Am 10. Oktober, dem ersten Tag des verkündeten Waffenstillstands, vollzog Israel einen taktischen Wandel: von wahllosen Luftangriffen hin zu einer gezielten, ingenieurtechnisch geplanten Zerstörung von Wohnhäusern und lebenswichtiger Infrastruktur. Satellitenbilder sowie nahezu stündlich veröffentlichte Medien- und Feldberichte bestätigten diesen systematischen Kurswechsel.
Während sich die direkten Kampftruppen scheinbar in das angrenzende Gebiet „Gaza-Umfeld“ zurückzogen, rückte eine neue israelische Speerspitze östlich der sogenannten Gelben Linie vor – und beseitigte dort systematisch jede verbliebene Spur von Leben, Verwurzelung und Zivilisation nach dem israelischen Genozid.
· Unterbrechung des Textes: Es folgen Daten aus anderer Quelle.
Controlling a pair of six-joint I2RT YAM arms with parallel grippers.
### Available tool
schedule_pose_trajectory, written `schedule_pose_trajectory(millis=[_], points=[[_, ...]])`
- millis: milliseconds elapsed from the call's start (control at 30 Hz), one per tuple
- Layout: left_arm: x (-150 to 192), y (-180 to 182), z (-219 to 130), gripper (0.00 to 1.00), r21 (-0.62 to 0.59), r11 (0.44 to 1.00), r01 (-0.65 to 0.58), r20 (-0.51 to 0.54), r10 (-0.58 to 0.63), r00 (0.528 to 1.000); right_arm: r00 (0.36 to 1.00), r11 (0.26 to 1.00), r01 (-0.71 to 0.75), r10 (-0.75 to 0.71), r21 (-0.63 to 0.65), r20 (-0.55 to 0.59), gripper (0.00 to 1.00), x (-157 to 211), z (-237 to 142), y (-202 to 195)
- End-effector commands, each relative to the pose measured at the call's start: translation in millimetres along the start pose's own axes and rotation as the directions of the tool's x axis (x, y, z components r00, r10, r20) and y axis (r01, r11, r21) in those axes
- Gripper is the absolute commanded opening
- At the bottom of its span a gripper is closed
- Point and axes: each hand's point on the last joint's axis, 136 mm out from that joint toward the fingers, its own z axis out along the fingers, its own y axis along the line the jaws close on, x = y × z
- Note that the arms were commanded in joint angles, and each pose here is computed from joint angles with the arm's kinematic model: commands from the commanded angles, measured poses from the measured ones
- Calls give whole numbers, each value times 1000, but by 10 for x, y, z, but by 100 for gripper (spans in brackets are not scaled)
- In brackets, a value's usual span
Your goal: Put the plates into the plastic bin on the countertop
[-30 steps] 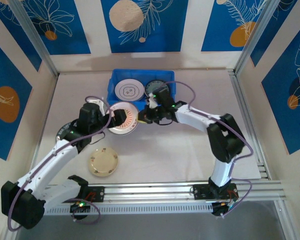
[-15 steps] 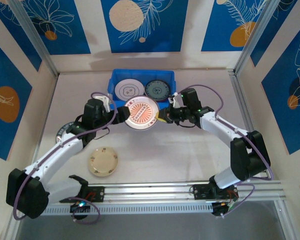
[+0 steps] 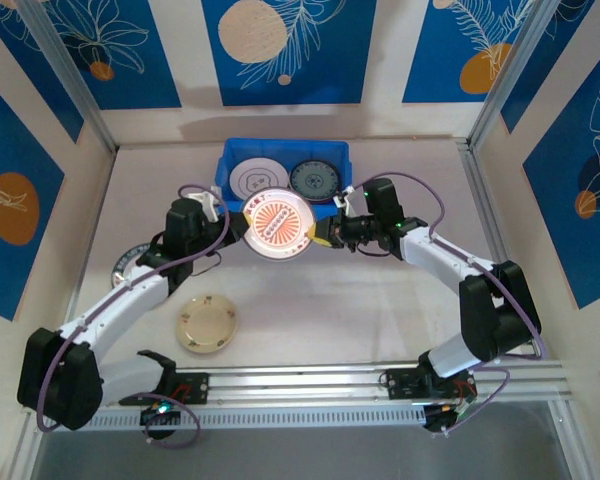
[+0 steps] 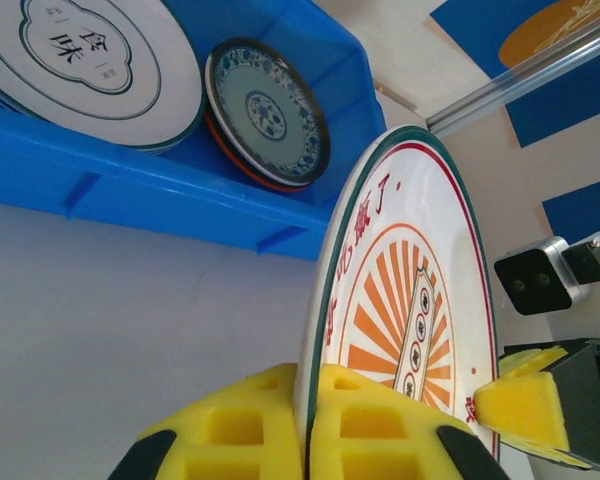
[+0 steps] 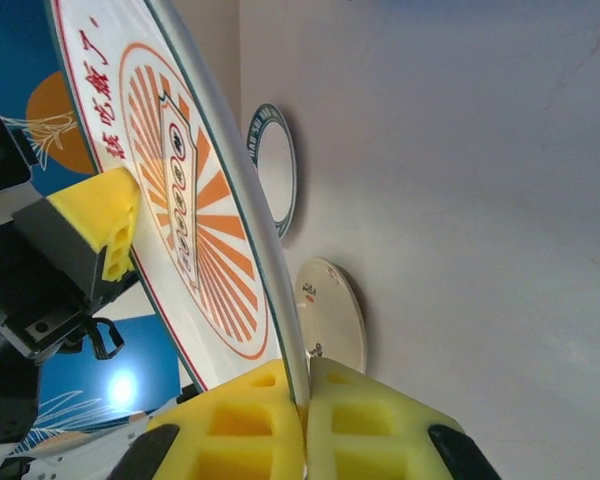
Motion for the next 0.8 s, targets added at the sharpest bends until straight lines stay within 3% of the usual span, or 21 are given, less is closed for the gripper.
schedule_pose_trajectory(millis=[0,167,267,300,400,433,467,500,533,567,767], points=[[13,5,-14,0,43,999,-3,2,3,1000,997,997,79,-79,-22,18,23,-133,-30,207],[72,-99,24,0,125,991,43,-38,-39,999,993,994,110,-110,-6,50,27,-330,20,220],[76,-105,9,0,131,990,47,-38,-42,998,991,993,115,-116,5,60,10,-427,50,239],[78,-108,6,0,130,990,46,-39,-41,998,991,993,120,-120,5,62,1,-452,61,252],[88,9,0,0,67,997,41,-41,-39,998,990,993,107,-110,40,86,0,-562,59,237],[89,77,-12,21,32,999,43,-38,-42,998,989,993,104,-109,55,96,0,-601,57,239],[76,156,-41,59,-7,999,45,-26,-45,999,988,992,96,-106,84,113,0,-668,46,226],[59,227,-80,82,-41,998,45,-7,-45,999,987,989,83,-98,119,127,0,-738,40,195],[42,300,-121,96,-74,996,47,12,-46,999,986,987,79,-99,140,136,0,-796,44,192],[37,364,-161,100,-101,994,43,27,-40,999,984,985,70,-94,161,149,0,-877,45,183],[22,503,-358,100,-166,986,15,78,-2,997,986,974,13,-50,227,159,0,-1299,273,76]])
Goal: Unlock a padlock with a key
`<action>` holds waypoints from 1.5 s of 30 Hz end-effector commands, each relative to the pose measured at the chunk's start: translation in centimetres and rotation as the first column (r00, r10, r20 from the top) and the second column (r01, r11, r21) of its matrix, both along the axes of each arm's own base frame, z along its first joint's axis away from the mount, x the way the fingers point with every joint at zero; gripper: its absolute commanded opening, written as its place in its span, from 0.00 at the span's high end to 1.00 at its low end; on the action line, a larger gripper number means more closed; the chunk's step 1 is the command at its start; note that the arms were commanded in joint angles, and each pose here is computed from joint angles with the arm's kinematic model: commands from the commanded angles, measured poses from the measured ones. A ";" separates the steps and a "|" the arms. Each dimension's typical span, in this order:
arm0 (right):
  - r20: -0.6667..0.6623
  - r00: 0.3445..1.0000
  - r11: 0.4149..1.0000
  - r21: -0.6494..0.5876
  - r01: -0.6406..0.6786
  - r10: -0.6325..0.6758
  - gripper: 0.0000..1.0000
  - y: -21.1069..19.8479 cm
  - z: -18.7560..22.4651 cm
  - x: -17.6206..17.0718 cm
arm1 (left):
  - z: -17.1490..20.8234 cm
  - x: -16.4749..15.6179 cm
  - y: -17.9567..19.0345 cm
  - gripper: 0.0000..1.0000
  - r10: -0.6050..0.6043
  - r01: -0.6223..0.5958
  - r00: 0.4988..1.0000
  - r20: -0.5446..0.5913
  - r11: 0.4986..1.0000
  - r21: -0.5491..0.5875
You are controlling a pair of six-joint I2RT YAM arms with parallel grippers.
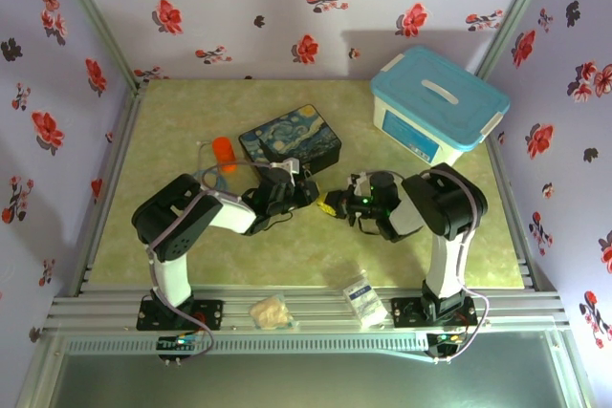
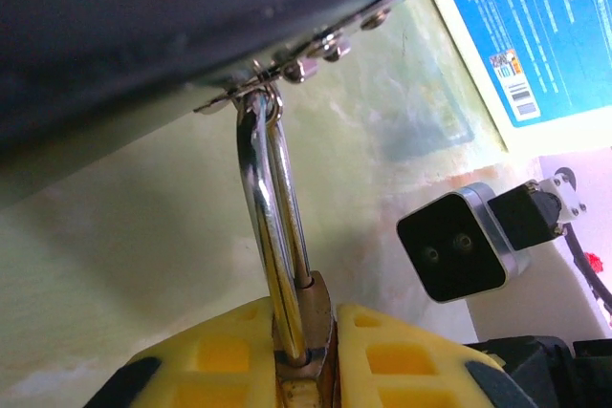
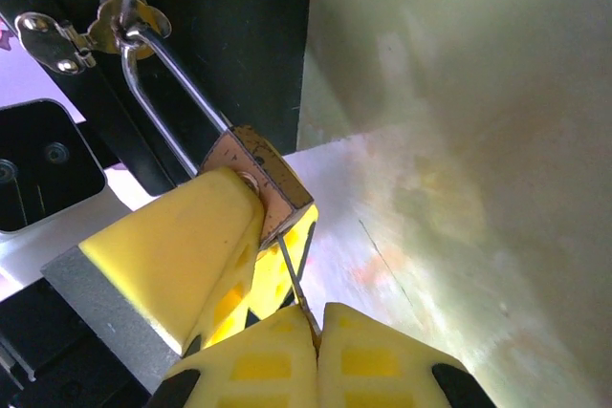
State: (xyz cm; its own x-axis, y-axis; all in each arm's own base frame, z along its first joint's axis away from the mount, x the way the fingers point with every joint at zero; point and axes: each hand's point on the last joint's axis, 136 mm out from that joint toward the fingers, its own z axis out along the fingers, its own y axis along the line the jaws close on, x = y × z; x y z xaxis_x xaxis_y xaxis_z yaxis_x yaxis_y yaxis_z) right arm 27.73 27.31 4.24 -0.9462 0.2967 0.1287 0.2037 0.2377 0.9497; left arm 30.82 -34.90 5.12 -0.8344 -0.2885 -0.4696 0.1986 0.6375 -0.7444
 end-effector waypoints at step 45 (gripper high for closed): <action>0.627 0.744 0.973 -0.172 -0.155 0.230 1.00 -1.7 16.0 -5.5 | 21.4 -9.9 -1.1 0.56 -0.205 0.478 0.790 0.577 0.795 -0.372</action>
State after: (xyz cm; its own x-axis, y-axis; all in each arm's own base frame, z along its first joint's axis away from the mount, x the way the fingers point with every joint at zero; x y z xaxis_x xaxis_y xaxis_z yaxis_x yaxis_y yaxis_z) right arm 22.44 25.37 20.89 -0.8056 0.0823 -0.5868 -0.5388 0.3102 0.7832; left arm 23.60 -35.50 20.46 -0.7012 -0.2957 -0.6487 0.6102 0.2217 -0.7606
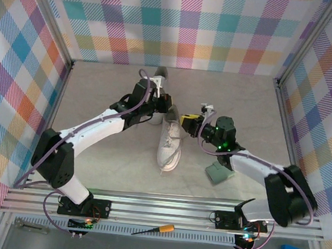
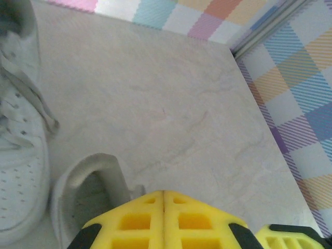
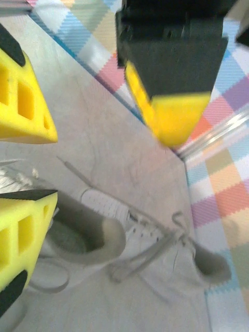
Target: Tie the shoes
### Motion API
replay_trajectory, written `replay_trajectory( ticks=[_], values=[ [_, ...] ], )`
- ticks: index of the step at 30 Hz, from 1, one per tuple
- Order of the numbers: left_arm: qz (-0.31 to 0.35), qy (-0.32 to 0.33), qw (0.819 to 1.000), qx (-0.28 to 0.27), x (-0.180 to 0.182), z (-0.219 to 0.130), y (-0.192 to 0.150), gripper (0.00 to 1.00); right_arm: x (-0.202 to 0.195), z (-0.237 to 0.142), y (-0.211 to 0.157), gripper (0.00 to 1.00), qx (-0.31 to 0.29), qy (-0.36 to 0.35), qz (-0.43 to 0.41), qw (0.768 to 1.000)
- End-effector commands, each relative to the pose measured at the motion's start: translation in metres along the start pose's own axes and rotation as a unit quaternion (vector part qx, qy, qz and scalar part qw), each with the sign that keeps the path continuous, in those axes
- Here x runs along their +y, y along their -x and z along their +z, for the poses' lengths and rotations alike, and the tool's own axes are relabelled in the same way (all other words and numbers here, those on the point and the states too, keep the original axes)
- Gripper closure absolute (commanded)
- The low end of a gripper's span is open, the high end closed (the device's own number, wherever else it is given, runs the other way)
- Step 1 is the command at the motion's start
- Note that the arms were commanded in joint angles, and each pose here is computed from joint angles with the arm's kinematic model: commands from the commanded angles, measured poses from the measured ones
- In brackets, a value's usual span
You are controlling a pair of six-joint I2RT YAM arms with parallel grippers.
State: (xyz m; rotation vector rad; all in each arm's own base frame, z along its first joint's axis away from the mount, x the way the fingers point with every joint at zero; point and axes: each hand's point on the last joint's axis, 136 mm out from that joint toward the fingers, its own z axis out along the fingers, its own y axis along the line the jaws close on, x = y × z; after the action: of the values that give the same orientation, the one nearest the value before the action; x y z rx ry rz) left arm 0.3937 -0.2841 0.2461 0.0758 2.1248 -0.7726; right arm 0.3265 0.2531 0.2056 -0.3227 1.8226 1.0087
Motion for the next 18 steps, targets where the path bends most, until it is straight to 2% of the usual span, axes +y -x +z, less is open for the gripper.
replay_trajectory(
  ticks=[1, 3, 7, 11, 15, 18],
  values=[
    [0.034, 0.017, 0.998, -0.041, -0.006, -0.024, 0.029, 1.0, -0.025, -0.022, -0.033, 0.72, 0.055, -0.094, 0.032, 0.994],
    [0.035, 0.019, 0.998, -0.043, -0.004, -0.028, 0.03, 1.0, -0.027, -0.032, -0.043, 0.75, 0.075, -0.116, 0.026, 0.99],
    [0.036, 0.02, 0.999, -0.034, -0.001, -0.028, 0.022, 1.0, -0.055, -0.051, -0.06, 0.77, 0.129, -0.219, 0.058, 0.966],
    [0.036, 0.023, 0.999, -0.027, 0.004, -0.035, 0.014, 1.0, -0.076, -0.054, -0.067, 0.77, 0.165, -0.277, 0.093, 0.942],
    [0.042, 0.033, 0.998, -0.02, 0.011, -0.046, 0.004, 1.0, -0.067, -0.028, -0.069, 0.77, 0.206, -0.227, 0.104, 0.946],
    [0.044, 0.04, 0.998, -0.017, 0.018, -0.057, -0.003, 1.0, -0.085, -0.021, -0.072, 0.76, 0.222, -0.239, 0.132, 0.936]
  ],
)
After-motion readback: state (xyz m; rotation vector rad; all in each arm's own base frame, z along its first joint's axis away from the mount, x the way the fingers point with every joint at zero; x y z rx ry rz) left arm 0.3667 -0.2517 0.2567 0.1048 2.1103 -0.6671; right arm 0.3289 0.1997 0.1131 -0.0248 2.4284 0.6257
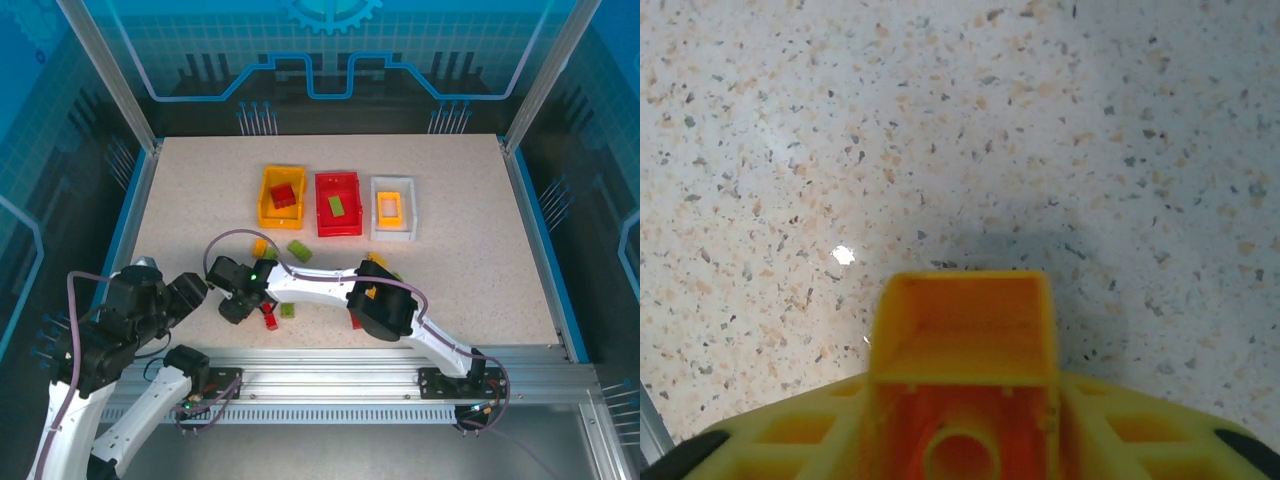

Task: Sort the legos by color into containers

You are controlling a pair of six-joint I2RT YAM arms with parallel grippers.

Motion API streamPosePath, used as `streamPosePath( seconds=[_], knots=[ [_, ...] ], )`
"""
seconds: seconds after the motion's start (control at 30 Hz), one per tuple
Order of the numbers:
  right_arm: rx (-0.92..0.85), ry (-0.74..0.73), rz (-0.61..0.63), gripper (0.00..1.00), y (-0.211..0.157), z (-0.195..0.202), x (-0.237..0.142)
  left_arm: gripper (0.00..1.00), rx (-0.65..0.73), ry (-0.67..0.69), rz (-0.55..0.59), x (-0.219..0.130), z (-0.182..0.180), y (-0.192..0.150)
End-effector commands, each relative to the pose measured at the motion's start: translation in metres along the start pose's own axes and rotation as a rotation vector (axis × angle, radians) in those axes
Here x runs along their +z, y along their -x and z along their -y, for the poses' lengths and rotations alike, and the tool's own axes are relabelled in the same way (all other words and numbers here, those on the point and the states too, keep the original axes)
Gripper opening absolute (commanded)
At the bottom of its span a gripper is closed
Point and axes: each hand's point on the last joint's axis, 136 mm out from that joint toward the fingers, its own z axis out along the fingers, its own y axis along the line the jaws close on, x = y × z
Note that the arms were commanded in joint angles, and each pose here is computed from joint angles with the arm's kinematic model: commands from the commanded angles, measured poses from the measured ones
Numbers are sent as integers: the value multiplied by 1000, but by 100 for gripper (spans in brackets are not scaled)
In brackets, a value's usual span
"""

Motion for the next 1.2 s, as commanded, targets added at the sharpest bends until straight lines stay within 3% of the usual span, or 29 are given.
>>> streamPosePath(
  seconds=[0.0,0.13,0.23,0.43,0.6,0.9,1.17],
  knots=[
    [26,-39,38,36,12,7,-18,68,2,13,-6,4,-3,-2],
    [71,-90,161,32,27,26,-76,70,42,-78,-39,9,23,-2],
    [166,-154,222,32,22,67,-122,71,85,-191,-106,18,58,-6],
    [470,-344,246,32,-35,195,-201,71,92,-404,-302,54,131,-21],
    [731,-475,215,33,-92,297,-240,71,196,-473,-342,76,186,-39],
    [900,-587,70,34,-122,409,-224,71,361,-473,-361,114,252,-87],
    [947,-601,-33,38,-133,446,-195,70,423,-404,-371,141,253,-111]
  ],
)
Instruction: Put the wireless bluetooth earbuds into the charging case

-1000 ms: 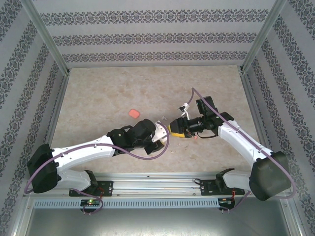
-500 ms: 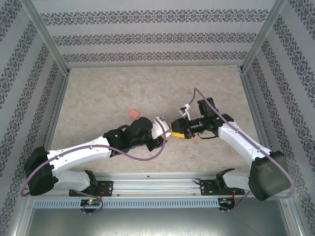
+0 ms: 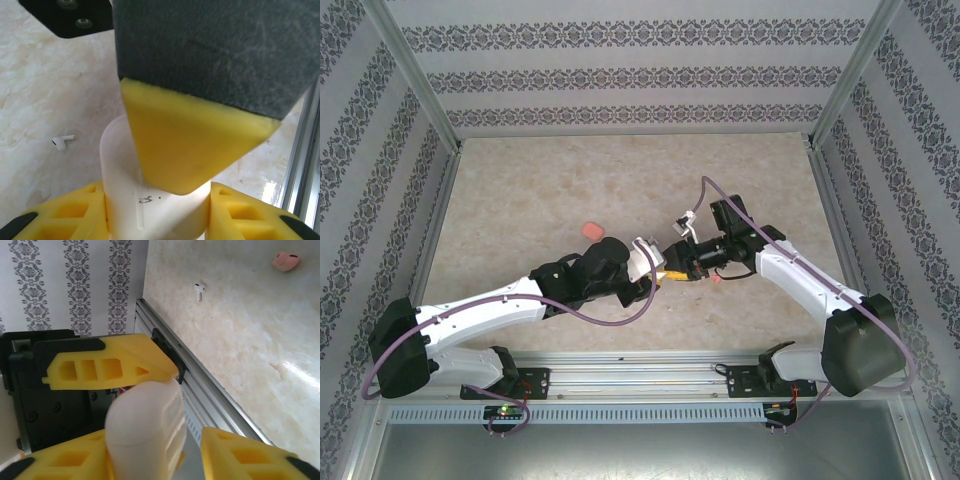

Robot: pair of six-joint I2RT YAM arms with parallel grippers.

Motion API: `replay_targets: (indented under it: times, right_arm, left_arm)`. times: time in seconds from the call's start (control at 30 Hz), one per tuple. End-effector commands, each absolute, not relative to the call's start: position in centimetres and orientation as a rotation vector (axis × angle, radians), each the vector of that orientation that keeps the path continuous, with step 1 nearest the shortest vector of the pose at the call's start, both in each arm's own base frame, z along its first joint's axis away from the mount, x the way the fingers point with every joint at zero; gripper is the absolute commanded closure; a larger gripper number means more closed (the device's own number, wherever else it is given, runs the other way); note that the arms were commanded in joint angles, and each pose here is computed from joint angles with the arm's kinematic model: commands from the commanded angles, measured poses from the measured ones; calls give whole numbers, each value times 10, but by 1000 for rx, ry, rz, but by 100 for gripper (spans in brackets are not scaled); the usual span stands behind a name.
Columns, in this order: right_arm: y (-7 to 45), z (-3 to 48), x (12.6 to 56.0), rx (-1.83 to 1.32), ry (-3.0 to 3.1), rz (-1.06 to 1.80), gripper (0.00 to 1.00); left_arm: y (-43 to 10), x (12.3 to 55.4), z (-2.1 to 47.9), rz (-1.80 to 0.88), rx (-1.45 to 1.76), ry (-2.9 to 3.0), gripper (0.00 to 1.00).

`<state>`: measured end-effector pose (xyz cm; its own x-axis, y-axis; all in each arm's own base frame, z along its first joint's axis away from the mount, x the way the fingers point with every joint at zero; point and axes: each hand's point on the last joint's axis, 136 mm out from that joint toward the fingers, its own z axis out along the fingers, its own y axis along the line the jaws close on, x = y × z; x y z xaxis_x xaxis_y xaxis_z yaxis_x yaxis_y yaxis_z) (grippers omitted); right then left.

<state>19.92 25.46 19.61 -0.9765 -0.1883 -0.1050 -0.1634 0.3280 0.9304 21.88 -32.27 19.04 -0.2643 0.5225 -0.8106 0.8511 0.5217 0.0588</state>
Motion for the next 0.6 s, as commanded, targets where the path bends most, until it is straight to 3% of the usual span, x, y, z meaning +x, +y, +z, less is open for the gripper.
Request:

Zwischen dem 10. Oktober und dem 2. November zerstörte Israel mithilfe spezieller militärischer Ingenieurseinheiten 1.500 Gebäude.
Die Waffenstillstandsvereinbarung teilte Gaza in zwei Hälften: Den westlich der Gelben Linie gelegenen Teil, in dem die Überlebenden des israelischen Genozids eingesperrt sind, und das größere östliche Gebiet, in dem die israelische Armee weiterhin aktiv militärisch präsent ist und ihre Operationen ohne Konsequenzen fortsetzt.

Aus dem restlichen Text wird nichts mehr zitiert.